– Она добралась до моего механизма! – голос Буяна хрипел, но хрипел непривычно, так, словно он надорвал глотку, пытаясь до нее дозваться.
Люди остановились. Туман, еще мгновение назад вихрившийся тонкими ручейками, замер. Леда провела рукой перед глазами ближайшего соседа – тот никак не отреагировал. Площадь бездноплавательницы превратилась в площадь живых статуй. Это ли не самое жуткое, что видела Леда в своей жизни?
Нет. Пожалуй, все-таки нет.
Она развернулась к Буяну и подняла голову, чтобы посмотреть ему прямо в глаза.
– Ты – не моя ошибка. Ты – не моя судьба. Ты волен делать все что угодно.
– И именно поэтому иду с тобой, – выдохнул он прежде, чем Леда успела договорить.
Крылья его не дрожали – он сложил их, словно щит, вокруг Леды.
Она достала из кармана юбки ножницы. Подумала и переложила их в правую руку, а левой вытянула из-за пазухи иглу. Может, ее и должны были выгнать из Цеха – чтобы она узнала о том, что существует его противоположность. Сирены сшивали и хранили события и людей, и это… захватывало дух.
Костяные ножницы совсем не ломили пальцев.
Она не спешила.
Туман рассеивался вместе с последними редкими нотами чужой песни – Тишь кружила над толпой, а потом упала камнем вниз.
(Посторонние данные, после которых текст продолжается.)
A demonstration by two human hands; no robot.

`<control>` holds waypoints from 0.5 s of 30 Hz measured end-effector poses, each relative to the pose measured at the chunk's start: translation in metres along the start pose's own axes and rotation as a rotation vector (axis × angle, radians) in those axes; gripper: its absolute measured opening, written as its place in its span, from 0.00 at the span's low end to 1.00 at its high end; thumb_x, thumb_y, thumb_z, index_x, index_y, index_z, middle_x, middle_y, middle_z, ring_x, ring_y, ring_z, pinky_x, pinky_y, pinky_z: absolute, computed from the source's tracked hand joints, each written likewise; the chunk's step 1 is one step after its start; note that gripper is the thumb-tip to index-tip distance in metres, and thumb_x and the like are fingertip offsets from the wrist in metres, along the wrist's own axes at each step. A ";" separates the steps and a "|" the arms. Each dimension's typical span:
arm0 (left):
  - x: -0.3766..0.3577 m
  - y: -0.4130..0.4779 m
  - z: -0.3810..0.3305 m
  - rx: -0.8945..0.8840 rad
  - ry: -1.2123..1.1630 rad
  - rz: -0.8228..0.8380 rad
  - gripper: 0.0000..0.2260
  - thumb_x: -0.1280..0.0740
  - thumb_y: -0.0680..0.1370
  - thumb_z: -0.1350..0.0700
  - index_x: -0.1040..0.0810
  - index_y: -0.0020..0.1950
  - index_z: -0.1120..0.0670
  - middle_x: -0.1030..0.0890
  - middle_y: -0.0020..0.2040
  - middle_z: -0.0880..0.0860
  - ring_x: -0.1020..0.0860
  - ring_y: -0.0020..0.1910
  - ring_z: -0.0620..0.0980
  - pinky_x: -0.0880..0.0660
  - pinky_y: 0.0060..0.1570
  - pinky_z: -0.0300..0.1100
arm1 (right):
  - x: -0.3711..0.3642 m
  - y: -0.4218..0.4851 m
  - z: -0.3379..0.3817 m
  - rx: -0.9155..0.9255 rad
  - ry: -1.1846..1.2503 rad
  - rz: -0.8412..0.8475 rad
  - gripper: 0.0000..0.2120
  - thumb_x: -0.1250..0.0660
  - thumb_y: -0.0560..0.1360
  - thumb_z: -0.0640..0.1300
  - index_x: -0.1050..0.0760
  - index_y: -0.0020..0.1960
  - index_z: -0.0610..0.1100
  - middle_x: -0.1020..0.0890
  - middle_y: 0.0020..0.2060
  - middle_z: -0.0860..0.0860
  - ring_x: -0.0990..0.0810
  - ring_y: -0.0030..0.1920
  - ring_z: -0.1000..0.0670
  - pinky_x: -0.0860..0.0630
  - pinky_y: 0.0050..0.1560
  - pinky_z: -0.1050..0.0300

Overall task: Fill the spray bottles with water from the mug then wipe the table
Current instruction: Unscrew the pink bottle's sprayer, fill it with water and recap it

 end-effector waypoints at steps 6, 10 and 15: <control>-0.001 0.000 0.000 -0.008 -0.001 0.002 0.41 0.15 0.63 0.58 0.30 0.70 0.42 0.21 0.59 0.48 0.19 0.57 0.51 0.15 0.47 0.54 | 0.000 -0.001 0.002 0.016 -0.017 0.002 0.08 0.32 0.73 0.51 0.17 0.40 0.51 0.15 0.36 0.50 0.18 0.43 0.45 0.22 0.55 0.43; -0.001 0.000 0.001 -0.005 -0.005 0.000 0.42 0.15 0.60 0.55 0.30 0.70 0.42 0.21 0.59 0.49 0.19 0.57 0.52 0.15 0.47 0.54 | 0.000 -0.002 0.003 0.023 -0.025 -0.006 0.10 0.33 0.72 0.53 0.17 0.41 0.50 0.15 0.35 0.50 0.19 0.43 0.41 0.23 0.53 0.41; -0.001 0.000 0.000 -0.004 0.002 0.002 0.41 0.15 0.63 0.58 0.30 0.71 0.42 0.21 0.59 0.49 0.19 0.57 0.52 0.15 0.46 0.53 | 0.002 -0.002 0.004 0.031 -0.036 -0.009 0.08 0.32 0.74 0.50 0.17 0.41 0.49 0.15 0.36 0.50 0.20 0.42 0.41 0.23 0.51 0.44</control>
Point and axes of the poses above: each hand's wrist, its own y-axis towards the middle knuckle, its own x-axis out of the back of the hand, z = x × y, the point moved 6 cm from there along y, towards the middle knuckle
И Леда поняла – там Сольварай.
Туману больше нечем было петь, но он все еще мог обещать. В рассеивающейся дымке Леда видела бесконечные повторения своих желаний – неясные фигуры вернувшихся родителей, новый дом без дяди, магистерские ножницы в руках. Она видела – краем глаза, стараясь не вглядываться, – и желания Буяна: фигуры двух мальчишек, двух юношей, двух мужчин. Вихо с братом, который получил шанс вырасти. Шаги босиком по траве. Танец с…
Леда отвела взгляд.
Если бы у статуи бездноплавательницы было лицо, оно бы сейчас смотрело на нее с укоризной. Конечно – мешает возрождению города. Разве не хочет она, чтобы все вернулось? Чтобы Инезаводь снова наполнилась приезжими, а в недрах земли снова добывали магию?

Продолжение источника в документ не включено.